_Dataset content:_
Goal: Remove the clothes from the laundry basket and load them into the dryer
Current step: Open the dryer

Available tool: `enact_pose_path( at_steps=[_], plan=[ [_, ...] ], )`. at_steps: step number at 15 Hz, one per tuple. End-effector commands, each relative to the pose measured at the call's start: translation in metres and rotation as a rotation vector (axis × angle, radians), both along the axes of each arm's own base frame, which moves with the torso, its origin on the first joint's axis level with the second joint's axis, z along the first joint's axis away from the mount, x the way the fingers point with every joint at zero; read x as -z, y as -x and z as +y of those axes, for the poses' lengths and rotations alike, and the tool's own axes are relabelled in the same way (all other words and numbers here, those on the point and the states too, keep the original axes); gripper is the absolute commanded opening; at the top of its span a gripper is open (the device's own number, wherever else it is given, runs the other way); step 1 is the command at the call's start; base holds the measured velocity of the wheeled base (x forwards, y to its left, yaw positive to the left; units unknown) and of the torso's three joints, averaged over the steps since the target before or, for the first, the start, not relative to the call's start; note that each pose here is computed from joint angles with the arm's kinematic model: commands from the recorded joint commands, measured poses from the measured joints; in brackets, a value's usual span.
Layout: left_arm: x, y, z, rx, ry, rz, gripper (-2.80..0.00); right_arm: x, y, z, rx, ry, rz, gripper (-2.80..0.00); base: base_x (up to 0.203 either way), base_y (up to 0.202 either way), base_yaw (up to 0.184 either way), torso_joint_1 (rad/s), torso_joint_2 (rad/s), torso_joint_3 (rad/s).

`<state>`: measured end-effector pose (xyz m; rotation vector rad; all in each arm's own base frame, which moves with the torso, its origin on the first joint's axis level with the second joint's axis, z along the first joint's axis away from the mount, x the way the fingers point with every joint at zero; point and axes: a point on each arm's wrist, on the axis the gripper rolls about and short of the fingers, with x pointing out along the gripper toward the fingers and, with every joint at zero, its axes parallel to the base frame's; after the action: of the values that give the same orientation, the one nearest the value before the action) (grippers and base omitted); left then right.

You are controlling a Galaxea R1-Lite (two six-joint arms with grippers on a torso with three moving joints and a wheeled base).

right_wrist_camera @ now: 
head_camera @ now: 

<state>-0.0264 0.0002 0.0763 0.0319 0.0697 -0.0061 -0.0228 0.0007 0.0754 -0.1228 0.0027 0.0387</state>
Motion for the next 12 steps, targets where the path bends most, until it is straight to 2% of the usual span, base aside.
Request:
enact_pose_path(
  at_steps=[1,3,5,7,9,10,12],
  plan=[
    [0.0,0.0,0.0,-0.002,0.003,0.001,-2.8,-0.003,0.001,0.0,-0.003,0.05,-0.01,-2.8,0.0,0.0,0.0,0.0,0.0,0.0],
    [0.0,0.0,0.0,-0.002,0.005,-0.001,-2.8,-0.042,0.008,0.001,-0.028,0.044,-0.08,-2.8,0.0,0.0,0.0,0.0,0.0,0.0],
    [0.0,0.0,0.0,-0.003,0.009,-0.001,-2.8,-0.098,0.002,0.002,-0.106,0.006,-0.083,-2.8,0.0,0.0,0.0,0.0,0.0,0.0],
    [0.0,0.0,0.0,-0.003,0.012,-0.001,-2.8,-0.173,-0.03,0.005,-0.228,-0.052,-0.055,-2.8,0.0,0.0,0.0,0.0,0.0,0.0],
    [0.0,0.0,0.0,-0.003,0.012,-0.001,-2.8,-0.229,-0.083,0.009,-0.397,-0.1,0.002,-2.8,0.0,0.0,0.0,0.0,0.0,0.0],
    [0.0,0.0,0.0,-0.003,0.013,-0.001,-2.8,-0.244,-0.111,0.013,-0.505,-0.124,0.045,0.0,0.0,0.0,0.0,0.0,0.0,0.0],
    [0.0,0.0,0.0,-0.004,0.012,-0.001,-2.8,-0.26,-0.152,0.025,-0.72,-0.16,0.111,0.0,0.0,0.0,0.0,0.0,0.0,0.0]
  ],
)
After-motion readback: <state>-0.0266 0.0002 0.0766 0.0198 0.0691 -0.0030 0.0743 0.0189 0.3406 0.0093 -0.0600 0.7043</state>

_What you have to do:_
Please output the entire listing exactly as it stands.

_Output of the task:_
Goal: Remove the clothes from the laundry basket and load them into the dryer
Current step: Open the dryer

Available tool: `enact_pose_path( at_steps=[_], plan=[ [_, ...] ], )`. at_steps: step number at 15 Hz, one per tuple. End-effector commands, each relative to the pose measured at the call's start: translation in metres and rotation as a rotation vector (axis × angle, radians), both along the axes of each arm's own base frame, which moves with the torso, its origin on the first joint's axis level with the second joint's axis, z along the first joint's axis away from the mount, x the way the fingers point with every joint at zero; read x as -z, y as -x and z as +y of those axes, for the poses' lengths and rotations alike, and the tool's own axes are relabelled in the same way (all other words and numbers here, those on the point and the states too, keep the original axes); gripper is the absolute commanded opening; at the top of its span a gripper is open (the device's own number, wherever else it is given, runs the other way); step 1 is the command at the call's start; base holds the measured velocity of the wheeled base (x forwards, y to its left, yaw positive to the left; units unknown) and of the torso's three joints, averaged over the steps since the target before or, for the first, the start, not relative to the call's start; note that each pose here is computed from joint angles with the arm's kinematic model: commands from the recorded joint commands, measured poses from the measured joints; in brackets, a value's usual span.
Layout: left_arm: x, y, z, rx, ry, rz, gripper (-2.80..0.00); right_arm: x, y, z, rx, ry, rz, gripper (-2.80..0.00); base: base_x (up to 0.203 either way), base_y (up to 0.202 either way), base_yaw (up to 0.184 either way), torso_joint_1 (rad/s), torso_joint_2 (rad/s), torso_joint_3 (rad/s).

`<state>`: measured end-effector pose (xyz m; rotation vector rad; all in each arm's own base frame, which moves with the torso, its origin on the first joint's axis level with the second joint's axis, z along the first joint's axis away from the mount, x the way the fingers point with every joint at zero; point and axes: a point on each arm's wrist, on the axis the gripper rolls about and short of the fingers, with x pointing out along the gripper toward the fingers and, with every joint at zero, its axes parallel to the base frame's; after the action: of the values that give the same orientation, the one nearest the value before the action) (grippers and base omitted); left then right.

You are controlling a Galaxea R1-Lite (two six-joint arms with grippers on a torso with three moving joints and a wheeled base).

right_wrist_camera @ now: 
head_camera @ now: 

<state>-0.0264 0.0002 0.0763 0.0319 0.0697 -0.0061 -0.0228 0.0007 0.0754 -0.1228 0.0027 0.0387</state>
Motion for the next 12 steps, targets where the path bends most, until it is straight to 2% of the usual span, base aside.
Request:
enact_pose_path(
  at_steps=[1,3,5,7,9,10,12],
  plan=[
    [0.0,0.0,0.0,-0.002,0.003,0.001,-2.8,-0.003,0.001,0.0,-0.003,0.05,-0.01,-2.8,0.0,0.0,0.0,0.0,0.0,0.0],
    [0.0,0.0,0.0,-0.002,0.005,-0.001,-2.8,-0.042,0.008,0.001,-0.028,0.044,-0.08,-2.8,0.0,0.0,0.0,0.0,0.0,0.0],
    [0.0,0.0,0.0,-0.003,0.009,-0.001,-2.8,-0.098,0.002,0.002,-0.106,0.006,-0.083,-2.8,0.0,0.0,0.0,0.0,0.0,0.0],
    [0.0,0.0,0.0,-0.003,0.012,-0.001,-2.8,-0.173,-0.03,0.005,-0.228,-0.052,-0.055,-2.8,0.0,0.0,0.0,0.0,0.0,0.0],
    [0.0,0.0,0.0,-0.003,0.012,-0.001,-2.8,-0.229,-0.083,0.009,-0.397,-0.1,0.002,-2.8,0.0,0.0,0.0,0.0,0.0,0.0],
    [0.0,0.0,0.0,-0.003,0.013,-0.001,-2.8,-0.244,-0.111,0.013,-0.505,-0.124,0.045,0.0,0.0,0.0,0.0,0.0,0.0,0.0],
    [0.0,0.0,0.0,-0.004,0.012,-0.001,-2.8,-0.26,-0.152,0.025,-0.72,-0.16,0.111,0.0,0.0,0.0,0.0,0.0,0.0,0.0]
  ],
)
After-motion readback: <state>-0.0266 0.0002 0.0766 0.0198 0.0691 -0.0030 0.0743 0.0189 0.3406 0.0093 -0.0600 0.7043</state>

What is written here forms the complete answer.